Perma Blend dominates this collection for a reason — five dedicated eyeliner formulas, each targeting a different result. Eyeliner Black is the clean, neutral black most artists use as their default. Double Black is a denser, higher-saturation formula for clients who want a sharp, dramatic liner that holds depth through the fade cycle. Blended Black has a softer particle structure, easier to work with on clients who have thin or sensitive lids. Black Beauty sits between the two — slightly warmer, good for clients where a pure cold black would look harsh. Blackish Brown is the go-to when a client wants something that reads as eyeliner but softer — brown-black that works well on warm skin tones or mature clients who want a less defined look.
Biotek Warm Black is a single shade but a specific one. Pure cold blacks heal flat on some skin tones — the Warm Black adds just enough warmth to the undertone that the healed result looks intentional rather than faded. Artists working on olive or darker skin tones keep this on the shelf alongside their neutral black.
Etalon Mix Eyelids by Anna Vasileva brings two shades — Midnight (#1) and Gold (#4). Midnight is a deep, saturated black with strong staying power. Gold is the outlier in the collection — used for coloured liner work, or mixed in small amounts to warm up a black for clients where straight black is too stark. Both are 10ml bottles, larger than the Perma Blend 0.5oz, which makes them a cost-effective option for artists doing high volume.

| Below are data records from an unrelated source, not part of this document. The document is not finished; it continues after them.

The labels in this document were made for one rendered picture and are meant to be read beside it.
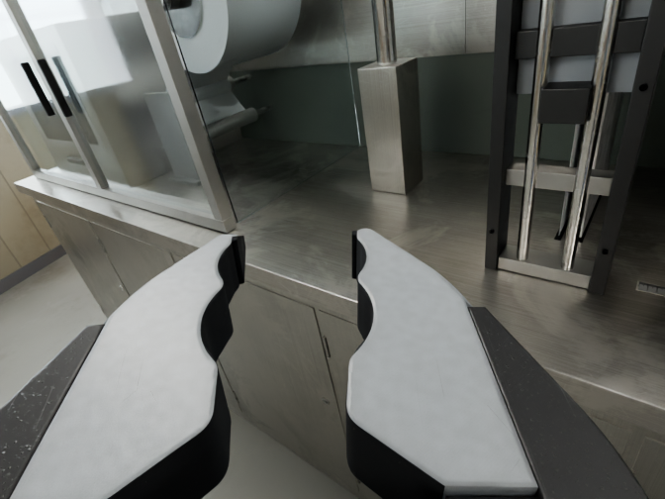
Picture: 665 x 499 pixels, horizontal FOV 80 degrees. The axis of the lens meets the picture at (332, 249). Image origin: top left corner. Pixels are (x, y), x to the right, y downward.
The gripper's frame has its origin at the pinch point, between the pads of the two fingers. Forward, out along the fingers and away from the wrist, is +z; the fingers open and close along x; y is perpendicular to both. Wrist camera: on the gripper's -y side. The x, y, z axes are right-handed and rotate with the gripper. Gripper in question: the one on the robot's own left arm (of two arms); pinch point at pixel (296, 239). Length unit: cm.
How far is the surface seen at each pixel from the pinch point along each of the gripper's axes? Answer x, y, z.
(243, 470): -30, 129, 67
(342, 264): 4, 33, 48
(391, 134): 16, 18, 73
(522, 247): 30, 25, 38
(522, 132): 48, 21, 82
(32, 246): -208, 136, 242
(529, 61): 26.6, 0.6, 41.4
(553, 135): 53, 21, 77
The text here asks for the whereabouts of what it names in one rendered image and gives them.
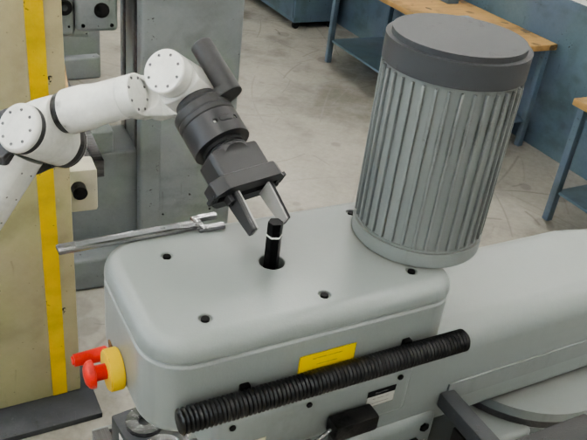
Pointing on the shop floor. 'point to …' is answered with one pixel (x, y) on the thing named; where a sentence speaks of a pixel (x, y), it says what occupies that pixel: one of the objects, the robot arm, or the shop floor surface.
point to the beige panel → (37, 250)
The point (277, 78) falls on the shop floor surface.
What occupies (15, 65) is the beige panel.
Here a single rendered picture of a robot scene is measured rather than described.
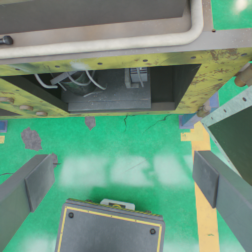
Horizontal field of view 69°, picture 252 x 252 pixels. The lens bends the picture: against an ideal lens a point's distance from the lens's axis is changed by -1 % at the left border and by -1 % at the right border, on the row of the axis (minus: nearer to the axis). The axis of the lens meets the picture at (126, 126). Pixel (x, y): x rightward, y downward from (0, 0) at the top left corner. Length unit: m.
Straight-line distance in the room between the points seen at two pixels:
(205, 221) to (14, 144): 1.78
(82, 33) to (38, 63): 0.12
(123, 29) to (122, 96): 0.48
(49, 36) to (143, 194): 1.37
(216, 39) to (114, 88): 0.56
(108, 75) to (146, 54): 0.53
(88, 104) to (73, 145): 0.87
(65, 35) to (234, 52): 0.36
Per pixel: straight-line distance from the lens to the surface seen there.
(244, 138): 0.71
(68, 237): 1.47
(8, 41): 0.51
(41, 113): 0.95
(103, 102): 0.88
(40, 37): 0.49
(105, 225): 1.37
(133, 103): 0.85
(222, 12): 2.14
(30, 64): 0.49
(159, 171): 1.58
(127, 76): 0.82
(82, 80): 0.79
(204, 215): 1.70
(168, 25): 0.44
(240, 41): 0.45
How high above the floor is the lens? 1.58
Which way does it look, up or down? 79 degrees down
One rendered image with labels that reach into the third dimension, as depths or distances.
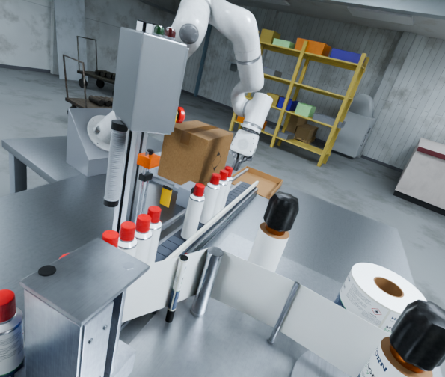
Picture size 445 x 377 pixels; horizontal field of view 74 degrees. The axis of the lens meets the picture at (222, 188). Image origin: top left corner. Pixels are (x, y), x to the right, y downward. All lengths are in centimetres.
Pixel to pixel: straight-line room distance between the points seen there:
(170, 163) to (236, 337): 95
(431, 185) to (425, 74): 341
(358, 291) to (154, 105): 69
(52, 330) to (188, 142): 109
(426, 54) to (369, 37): 136
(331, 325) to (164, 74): 64
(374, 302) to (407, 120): 802
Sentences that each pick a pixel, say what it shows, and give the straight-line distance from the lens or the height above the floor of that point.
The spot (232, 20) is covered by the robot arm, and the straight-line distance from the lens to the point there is 105.
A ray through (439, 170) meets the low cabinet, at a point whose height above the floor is 68.
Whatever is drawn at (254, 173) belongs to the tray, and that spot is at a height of 84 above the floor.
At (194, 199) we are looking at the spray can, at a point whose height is 104.
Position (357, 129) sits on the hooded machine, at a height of 75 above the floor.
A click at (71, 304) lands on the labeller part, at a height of 114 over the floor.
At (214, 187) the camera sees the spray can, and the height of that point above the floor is 104.
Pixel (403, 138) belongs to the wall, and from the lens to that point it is 879.
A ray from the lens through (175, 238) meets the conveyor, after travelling 104.
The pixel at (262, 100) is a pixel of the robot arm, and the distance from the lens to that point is 127.
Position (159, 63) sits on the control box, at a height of 143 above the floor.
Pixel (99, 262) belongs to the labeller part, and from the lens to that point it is 50.
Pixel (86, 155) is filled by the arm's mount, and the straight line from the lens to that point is 147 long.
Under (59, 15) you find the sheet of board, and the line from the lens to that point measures 913.
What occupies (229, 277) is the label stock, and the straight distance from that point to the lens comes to 75.
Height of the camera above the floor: 147
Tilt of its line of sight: 23 degrees down
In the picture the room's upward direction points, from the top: 15 degrees clockwise
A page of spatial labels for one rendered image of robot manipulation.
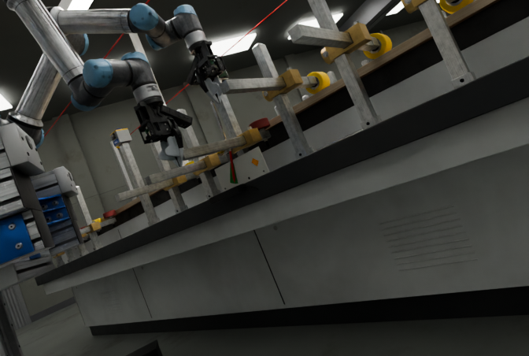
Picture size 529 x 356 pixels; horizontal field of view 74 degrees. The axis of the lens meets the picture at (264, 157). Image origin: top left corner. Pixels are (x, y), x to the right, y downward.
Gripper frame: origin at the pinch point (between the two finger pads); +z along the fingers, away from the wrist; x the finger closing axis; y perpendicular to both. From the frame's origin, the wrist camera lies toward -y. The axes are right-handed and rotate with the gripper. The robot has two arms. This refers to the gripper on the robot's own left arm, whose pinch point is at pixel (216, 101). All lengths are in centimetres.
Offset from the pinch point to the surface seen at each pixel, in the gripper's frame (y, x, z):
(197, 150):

Draiff Mix Corrector Eyelids Black is a different product category than the rest. Corrector pigments aren't used for fresh procedures — they're used to neutralise poorly healed previous work before re-pigmenting. If you're doing correction work on eyeliner that has shifted blue, green, or purple, this is the pigment that goes in first.
What to Know When Choosing a PMU Eyeliner Pigment
Eyelid skin doesn't hold pigment the same way lip or brow skin does. The constant movement, the natural oils, and the thinness of the tissue mean pigment migrates more easily and fades faster. A few things that matter when selecting a formula:
Viscosity affects spread — thicker pigments give you more control on fine liner work, thinner pigments blend better for a smoky or diffused effect. Particle size affects retention — finer particles implant more easily in thin skin but may fade quicker. Undertone affects the healed result more on eyelids than anywhere else in PMU because there's less tissue depth to absorb colour shift.
Most experienced eyeliner artists keep two blacks on the shelf — a neutral and a warm — and choose based on the client's skin tone and the look they're going for rather than defaulting to one pigment for every procedure.